***** Dataset records *****

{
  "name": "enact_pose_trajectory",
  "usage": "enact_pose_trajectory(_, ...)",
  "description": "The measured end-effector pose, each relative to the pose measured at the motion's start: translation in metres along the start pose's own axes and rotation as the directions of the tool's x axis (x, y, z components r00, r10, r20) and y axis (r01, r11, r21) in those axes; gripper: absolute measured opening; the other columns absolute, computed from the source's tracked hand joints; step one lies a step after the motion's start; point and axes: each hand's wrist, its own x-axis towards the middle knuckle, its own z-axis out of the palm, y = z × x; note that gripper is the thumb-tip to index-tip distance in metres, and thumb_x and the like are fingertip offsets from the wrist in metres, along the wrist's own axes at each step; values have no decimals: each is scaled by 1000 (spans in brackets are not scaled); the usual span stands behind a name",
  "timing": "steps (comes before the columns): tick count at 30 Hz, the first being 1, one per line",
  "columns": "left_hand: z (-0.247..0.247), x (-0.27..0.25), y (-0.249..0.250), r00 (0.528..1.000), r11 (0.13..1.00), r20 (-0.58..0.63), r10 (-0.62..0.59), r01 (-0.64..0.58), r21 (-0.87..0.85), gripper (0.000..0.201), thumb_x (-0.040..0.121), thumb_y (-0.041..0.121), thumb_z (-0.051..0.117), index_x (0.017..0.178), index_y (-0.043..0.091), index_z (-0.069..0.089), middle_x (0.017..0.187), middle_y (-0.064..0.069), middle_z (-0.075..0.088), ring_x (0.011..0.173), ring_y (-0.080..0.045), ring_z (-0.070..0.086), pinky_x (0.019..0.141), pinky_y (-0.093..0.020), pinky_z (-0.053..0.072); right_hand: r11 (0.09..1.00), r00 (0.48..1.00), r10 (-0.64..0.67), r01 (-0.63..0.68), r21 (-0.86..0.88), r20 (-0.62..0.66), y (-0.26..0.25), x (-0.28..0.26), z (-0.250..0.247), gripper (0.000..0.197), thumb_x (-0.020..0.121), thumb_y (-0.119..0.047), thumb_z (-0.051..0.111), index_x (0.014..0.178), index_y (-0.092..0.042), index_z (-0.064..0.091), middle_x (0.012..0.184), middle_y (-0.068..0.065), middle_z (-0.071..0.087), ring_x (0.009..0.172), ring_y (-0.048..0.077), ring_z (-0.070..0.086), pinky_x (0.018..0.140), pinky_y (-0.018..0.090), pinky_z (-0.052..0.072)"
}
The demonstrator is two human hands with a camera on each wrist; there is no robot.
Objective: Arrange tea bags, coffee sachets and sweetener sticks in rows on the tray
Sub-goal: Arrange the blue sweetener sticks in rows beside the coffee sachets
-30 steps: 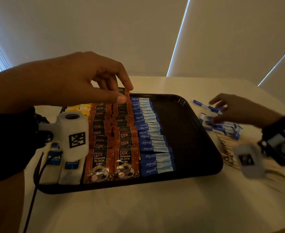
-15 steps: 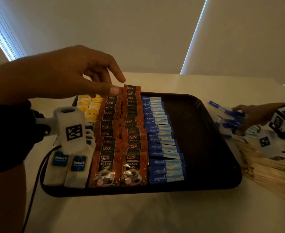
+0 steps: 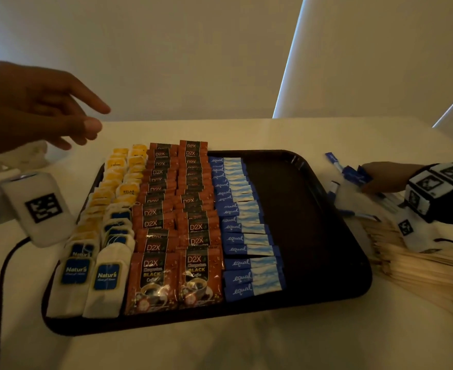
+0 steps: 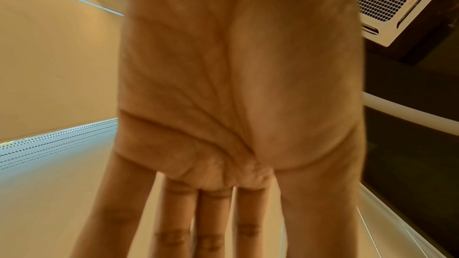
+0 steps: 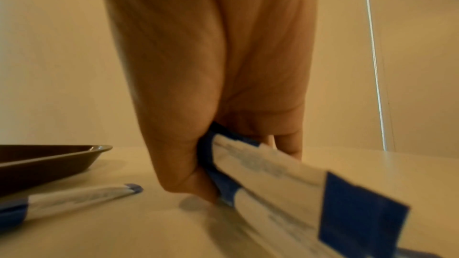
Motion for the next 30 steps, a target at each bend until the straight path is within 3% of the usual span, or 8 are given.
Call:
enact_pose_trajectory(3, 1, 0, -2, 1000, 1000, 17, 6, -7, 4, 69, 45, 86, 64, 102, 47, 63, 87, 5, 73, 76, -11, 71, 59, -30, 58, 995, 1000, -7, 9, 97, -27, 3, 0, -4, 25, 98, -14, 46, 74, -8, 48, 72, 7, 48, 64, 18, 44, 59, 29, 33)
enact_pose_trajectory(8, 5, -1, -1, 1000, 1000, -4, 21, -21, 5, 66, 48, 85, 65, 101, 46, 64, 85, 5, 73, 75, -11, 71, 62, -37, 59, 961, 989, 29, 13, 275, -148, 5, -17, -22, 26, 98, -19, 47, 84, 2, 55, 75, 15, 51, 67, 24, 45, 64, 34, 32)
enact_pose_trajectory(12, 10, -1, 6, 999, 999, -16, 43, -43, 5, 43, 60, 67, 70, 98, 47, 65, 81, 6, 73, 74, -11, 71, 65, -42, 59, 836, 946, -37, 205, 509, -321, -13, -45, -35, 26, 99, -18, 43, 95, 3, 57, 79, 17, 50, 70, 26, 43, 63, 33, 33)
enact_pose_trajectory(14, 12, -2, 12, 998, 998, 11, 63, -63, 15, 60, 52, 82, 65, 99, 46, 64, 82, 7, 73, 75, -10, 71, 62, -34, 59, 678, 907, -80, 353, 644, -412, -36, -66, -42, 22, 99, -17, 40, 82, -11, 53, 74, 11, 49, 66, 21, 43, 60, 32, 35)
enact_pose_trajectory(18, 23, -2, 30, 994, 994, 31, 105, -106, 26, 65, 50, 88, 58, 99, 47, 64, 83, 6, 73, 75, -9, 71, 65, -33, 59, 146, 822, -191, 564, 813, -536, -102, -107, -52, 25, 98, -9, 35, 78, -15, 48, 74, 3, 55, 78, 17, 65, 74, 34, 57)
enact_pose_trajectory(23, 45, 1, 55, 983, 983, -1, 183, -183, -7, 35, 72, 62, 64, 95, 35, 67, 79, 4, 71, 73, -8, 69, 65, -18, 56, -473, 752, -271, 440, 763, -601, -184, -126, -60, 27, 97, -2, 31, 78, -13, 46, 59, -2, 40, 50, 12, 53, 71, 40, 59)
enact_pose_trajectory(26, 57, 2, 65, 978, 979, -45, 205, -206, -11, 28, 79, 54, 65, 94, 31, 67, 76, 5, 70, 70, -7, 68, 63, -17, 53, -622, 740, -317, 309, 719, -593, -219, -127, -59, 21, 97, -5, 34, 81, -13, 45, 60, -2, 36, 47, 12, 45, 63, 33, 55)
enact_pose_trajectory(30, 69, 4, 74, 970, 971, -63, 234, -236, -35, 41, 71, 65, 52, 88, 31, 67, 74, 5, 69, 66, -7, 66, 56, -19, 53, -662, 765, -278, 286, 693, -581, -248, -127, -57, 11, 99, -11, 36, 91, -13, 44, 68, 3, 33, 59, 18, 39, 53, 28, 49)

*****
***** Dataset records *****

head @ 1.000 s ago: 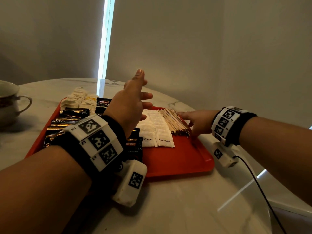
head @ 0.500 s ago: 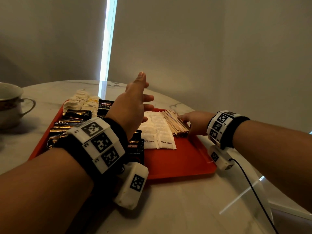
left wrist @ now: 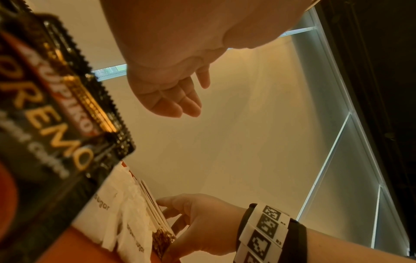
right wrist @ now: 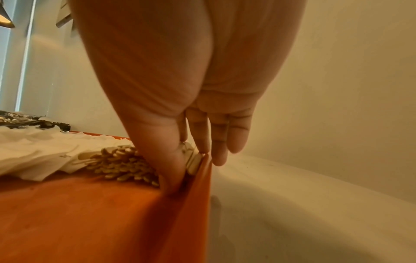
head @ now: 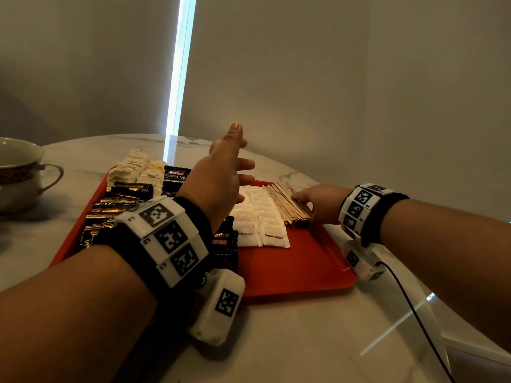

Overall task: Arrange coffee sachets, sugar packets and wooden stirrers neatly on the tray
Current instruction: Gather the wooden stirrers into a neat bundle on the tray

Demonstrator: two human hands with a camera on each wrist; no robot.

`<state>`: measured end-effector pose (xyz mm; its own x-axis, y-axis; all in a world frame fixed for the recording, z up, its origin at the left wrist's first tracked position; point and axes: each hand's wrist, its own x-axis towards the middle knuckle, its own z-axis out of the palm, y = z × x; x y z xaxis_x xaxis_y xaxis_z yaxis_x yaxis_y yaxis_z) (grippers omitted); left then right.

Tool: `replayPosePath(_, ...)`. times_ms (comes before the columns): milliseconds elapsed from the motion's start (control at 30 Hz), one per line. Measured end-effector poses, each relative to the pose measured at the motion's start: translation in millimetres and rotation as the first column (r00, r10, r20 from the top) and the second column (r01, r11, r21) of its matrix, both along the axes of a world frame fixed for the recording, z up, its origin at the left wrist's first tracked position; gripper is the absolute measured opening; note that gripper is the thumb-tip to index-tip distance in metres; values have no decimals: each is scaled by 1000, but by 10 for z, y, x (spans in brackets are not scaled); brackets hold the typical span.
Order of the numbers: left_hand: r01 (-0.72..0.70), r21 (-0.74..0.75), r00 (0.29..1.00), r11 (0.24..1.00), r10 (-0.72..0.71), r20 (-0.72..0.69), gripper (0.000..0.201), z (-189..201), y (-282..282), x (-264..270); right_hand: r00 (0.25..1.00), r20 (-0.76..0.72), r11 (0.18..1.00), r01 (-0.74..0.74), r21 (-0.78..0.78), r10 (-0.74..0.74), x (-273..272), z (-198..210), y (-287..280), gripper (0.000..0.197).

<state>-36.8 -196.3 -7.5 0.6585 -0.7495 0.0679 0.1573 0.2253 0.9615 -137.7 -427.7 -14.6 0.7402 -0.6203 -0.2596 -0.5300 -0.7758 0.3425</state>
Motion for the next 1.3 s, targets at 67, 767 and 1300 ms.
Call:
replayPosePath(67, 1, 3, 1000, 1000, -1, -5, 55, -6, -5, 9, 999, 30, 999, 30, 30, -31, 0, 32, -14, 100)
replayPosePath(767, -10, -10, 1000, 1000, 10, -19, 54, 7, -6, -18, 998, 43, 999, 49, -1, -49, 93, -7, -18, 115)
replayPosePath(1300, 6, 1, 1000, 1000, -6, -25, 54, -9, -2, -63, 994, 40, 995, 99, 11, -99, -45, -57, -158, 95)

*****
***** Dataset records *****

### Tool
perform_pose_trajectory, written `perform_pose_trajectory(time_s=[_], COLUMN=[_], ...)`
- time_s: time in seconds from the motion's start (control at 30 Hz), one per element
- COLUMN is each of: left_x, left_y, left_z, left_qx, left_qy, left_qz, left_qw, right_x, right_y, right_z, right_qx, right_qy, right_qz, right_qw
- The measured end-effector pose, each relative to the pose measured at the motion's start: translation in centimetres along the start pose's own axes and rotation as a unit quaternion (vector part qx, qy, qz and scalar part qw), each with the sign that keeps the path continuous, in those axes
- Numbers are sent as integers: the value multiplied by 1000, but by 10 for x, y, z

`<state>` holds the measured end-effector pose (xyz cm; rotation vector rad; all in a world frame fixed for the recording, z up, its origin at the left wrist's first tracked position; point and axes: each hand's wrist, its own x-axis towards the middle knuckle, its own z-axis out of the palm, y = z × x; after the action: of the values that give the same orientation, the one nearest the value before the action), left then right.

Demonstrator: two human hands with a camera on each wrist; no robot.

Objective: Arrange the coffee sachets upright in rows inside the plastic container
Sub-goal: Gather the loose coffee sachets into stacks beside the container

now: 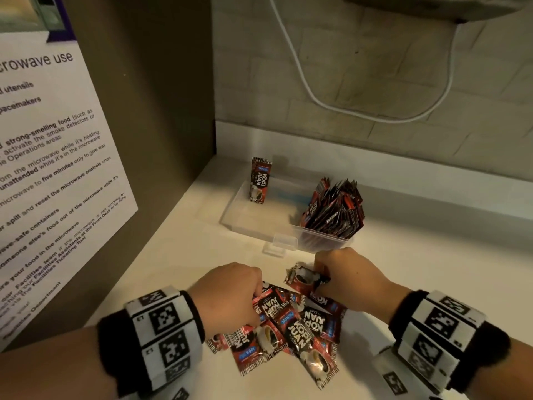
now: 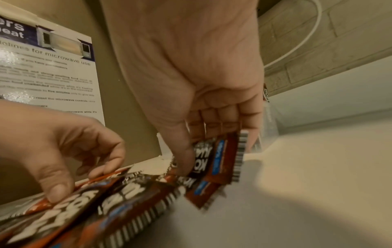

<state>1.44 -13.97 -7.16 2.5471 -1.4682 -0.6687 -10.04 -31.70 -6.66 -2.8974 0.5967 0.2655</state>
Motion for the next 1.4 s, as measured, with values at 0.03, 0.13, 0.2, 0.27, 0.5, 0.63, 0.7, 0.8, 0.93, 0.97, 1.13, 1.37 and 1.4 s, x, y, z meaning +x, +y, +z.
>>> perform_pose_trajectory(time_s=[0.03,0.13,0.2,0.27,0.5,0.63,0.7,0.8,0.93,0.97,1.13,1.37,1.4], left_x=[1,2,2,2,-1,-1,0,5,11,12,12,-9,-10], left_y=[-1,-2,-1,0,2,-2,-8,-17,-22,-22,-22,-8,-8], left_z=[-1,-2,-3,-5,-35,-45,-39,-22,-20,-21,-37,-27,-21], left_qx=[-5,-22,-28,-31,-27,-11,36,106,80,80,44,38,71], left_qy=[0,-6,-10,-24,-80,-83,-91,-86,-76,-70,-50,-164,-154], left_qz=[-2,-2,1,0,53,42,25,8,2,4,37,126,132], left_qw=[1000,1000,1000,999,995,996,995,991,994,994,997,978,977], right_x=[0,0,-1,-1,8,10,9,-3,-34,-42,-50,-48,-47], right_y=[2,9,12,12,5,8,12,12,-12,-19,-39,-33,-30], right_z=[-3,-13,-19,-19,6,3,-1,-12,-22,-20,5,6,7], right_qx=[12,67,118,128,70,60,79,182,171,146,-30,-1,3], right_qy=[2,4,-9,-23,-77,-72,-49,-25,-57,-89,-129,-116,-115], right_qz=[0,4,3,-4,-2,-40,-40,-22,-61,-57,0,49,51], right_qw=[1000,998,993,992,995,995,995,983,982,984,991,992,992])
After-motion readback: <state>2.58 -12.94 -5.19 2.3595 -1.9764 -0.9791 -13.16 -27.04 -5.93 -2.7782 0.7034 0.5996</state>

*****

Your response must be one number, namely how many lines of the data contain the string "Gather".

Exercise solution: 2